Tu connais ce moment : avant de paraître, tu rassembles ta présence, tu perçois les regards sur toi. L'espace paraît vide. Il ne l'est pas : il tient déjà la traversée qui n'a pas encore eu lieu. Arbeau écrit cette traversée invisible, choisir un ou une partenaire, la main offerte, la révérence…
Saluer n'est pas une politesse : c'est reconnaître quelqu'un. La rencontre commence là, avant le premier pas.
Saluer, c'est frapper avant d'entrer.
Un chanoine qui danse
À Langres, une petite ville de Haute-Marne, Jean Tabourot, un homme d'Église, juriste de formation, publie sous un pseudonyme : Thoinot Arbeau, l'anagramme de son nom. L'Orchésographie : littéralement « l'écriture de la danse ».
Il a soixante-neuf ans quand il publie. Il écrit des danses qu'il ne danse plus.
Un maître, un élève
Le livre n'est pas un manuel. C'est une conversation, entre Arbeau et Capriol, un jeune homme qui rentre de ses études et découvre qu'il ne sait pas danser. Capriol demande, Arbeau répond, Capriol redemande quand il n'a pas compris.
Capriol n'existe pas. Arbeau l'a inventé pour pouvoir être interrompu : le cours s'écrit à deux, et c'est l'élève qui décide de ce qu'on explique.
Quatre siècles plus tard, un cours tient encore à cela : quelqu'un qui sait, quelqu'un qui demande, et ce qui passe entre les deux.
Avant de danser : entrer
Arbeau ne commence pas par les pas. Il commence par comment on entre.
Arbeau décrit tout le protocole d'entrée en salle de la basse-danse, plusieurs gestes précis, avant le premier pas.
Pour lui, la danse est une façon de montrer qui tu es en société.
- Choisir sa partenaire : Tu ne choisis pas n'importe comment : tu t'engages.
- Enlever son chapeau : De la main gauche.
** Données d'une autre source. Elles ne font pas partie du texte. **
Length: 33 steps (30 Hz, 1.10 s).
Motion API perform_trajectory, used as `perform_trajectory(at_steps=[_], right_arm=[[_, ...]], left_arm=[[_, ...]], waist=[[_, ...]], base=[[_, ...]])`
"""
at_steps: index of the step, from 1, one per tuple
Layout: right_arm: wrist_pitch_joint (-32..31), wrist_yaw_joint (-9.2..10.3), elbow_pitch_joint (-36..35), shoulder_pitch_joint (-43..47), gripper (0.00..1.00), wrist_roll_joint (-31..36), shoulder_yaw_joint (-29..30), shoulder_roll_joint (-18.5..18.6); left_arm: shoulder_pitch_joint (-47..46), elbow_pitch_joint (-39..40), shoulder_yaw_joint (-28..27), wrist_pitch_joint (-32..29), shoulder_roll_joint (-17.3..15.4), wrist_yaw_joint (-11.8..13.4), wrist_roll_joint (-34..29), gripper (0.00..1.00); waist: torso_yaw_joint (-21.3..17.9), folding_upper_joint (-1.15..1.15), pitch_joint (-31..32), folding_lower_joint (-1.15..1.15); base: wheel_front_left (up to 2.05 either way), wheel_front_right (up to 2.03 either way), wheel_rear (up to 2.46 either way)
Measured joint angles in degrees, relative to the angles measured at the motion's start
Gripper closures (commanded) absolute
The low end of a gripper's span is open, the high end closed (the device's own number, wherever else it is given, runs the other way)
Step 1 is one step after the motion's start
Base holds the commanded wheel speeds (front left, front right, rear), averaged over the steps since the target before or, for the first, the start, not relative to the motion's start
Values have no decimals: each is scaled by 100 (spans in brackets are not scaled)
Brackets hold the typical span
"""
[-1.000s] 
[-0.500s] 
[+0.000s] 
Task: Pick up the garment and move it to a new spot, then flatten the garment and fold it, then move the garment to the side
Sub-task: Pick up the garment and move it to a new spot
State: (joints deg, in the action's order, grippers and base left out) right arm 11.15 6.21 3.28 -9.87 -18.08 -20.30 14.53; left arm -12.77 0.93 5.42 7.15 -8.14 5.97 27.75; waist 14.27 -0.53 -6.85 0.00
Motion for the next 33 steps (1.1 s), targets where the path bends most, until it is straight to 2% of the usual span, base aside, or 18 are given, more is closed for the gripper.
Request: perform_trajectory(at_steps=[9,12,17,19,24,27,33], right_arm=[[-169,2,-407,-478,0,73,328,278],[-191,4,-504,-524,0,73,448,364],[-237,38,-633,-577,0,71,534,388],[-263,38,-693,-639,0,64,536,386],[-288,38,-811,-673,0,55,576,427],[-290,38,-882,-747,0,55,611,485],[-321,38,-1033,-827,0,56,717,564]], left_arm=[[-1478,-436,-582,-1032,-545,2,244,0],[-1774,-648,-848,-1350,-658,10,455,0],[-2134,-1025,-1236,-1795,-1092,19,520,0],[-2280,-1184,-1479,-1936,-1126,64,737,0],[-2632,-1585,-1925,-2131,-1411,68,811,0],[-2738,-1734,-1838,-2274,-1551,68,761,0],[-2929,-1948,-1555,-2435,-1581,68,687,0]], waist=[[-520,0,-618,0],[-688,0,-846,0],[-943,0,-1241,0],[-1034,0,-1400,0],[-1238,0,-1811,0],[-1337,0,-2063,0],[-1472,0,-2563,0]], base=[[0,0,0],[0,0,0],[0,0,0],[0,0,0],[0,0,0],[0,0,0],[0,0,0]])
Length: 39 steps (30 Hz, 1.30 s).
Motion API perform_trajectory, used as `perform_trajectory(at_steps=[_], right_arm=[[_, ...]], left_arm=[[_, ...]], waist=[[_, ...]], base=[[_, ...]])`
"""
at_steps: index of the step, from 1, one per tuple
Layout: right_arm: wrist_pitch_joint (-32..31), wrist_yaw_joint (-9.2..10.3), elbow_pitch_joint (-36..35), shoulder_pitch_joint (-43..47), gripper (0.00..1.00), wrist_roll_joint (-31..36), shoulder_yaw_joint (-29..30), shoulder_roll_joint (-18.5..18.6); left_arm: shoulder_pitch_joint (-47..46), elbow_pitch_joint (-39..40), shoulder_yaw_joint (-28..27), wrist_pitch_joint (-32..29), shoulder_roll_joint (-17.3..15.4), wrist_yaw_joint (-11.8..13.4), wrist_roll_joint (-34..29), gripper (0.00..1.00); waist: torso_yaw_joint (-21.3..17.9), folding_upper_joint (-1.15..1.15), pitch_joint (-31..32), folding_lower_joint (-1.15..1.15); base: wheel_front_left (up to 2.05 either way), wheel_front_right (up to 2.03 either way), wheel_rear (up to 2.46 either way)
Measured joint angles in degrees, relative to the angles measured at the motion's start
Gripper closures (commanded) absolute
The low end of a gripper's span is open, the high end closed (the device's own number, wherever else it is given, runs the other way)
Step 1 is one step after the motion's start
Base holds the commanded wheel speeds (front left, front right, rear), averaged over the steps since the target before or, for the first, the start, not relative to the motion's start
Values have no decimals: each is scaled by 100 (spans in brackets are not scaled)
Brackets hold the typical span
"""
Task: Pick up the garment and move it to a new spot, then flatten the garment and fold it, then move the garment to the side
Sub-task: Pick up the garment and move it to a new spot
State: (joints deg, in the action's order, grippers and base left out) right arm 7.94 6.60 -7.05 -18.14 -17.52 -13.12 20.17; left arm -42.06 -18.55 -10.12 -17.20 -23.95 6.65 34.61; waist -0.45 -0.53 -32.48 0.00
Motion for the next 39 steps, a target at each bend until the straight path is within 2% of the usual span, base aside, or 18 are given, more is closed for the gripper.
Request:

La droite reste libre pour guider.
- Conduire au bout de la salle : Demander aux musiciens de jouer. Tout cela avant qu'un seul pas ne soit fait.
- La révérence : Pas une politesse. Un message : je suis là, je suis attentif, je te vois.
Chez Arbeau, le pas n'est jamais séparé du savoir-vivre. On n'apprend pas à danser d'abord, on apprend à entrer d'abord.
À suivre…
- Ton entrée en salle est déjà de la danse. Comment tu arrives dit déjà quelque chose de ta présence.
- La révérence de fin de cours vient directement de là. Un geste de plus de 400 ans.
- Le rapport à l'autre : ta partenaire, les musiciens, le public, porte la performance.